- It was nice to see sufficient time provided for all speakers to
present their views and recommendations and to answer a good many
questions from the audience
- All the talks by the speakers (excluding mine, which only others
can judge) were excellent
Michael
Rosenbaum and Joshua Betz: Covariate Adjustment for Marginal
Estimates
- The advocacy of covariate adjustment to increase efficiency and
lower sample sizes is great to see
- Alternate and fussy views appear here
- I think of a marginal treatment effect as being more applicable when
the respose variable Y has an essentially unlimited range, e.g., when
assessing the difference in systolic blood pressure. When Y has a
restricted range, e.g., when estimating the absolute risk of a clinical
outcome, if the clinical trial sample has a different average absolute
risk than the intended target population, the marginal effect (sample
averaged treatment effect) will not be useful for estimating a
population quantity. “Risk magnification” is a big effect, caused by
baseline variable distributions. Differences in mean blood pressure
don’t shift as much as a function of mean baseline blood pressure.

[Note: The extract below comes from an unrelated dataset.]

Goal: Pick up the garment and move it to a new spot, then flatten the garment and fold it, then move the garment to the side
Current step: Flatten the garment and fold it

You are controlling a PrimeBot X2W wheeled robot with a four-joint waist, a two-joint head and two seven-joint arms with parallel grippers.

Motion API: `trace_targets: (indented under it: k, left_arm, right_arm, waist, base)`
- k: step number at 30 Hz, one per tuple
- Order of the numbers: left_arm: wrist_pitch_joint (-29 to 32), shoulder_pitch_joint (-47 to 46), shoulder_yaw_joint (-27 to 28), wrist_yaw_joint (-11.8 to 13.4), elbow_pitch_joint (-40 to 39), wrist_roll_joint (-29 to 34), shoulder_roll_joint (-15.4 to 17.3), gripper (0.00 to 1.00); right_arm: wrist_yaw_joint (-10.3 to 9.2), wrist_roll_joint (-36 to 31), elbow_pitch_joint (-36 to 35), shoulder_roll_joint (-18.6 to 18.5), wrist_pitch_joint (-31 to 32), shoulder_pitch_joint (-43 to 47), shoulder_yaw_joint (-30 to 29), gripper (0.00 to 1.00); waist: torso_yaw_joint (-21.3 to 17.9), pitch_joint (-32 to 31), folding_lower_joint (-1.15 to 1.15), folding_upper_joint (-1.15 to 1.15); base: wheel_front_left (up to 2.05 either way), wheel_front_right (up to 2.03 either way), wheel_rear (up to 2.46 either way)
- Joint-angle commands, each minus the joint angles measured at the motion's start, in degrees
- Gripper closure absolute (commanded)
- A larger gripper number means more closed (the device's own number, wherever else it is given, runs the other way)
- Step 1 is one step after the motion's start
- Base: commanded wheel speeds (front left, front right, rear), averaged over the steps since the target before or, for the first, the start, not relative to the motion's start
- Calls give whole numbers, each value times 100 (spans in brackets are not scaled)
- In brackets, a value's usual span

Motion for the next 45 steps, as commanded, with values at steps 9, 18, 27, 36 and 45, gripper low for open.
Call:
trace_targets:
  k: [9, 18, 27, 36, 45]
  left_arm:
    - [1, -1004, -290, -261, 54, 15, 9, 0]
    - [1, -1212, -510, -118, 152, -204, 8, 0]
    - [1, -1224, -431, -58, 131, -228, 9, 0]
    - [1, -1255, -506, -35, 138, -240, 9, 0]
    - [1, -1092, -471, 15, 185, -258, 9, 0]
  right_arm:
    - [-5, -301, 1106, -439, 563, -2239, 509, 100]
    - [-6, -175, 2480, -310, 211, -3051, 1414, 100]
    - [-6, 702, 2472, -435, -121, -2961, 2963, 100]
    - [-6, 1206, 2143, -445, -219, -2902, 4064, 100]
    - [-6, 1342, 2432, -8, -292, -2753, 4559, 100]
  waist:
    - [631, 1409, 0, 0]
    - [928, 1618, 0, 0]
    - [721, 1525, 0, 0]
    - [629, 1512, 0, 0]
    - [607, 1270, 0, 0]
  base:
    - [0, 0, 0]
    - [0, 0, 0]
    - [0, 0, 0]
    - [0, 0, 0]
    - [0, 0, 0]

- I like absolute risk reduction but feel that to be maximally useful
we need to account for risk magnification by presenting a separate
absolute risk reduction estimate for every patient in the trial. An
example is here which
pushes the idea of avoiding one-number summaries of treatment effects in
general. Model-free methods are unlikely to provide competitive mean
squared errors in estimating these patient-type-specific absolute risk
reductions.
- Marginal odds ratios may not apply to anyone in the trial or in the
population
- There are some important issues when categorizing the Rankin stroke
scale or analyzing change from
baseline in an ordinal outcome (especially floor and ceiling effects
and regression to the mean)
- The link between the Wilcoxon estimand and the odds ratio in a
proportional odds model is very tight even under extreme
non-proportional odds; a special marginal odds ratio is not
needed
- This illustrates
Michael’s super important point about reducing sample size when
adjusting for outcome heterogeneity (i.e., adjusting for covariates) -
this is a 30,000 patient trial with a binary endpoint (death) that
occurs in 0.07 of the patients. Ordinary covariate adjustment with a
logistic model yields the same power as an unadjusted analysis but with
17% fewer patients randomized.
- With standard covariate adjustment in linear models, the residual
variance goes down by a factor of \(1 -
R^{2}\) where \(R^{2}\) is the
proportion of outcome heterogeneity explained by the covariates. So the
efficiency of an unadjusted analysis is \(1 -
R^{2}\). What is the corresponding calculation for the marginal
approach? I see that Joshua provided this
link which sounds relevant.
- Lots of useful sofware was made available
- Marginal estimates are for the sample average treatment effect. This
will not estimate the population average treatment effect unless the
clinical trial is done on a random sample from the population. I’ve
never seen a clinical trial that used random sampling. See this.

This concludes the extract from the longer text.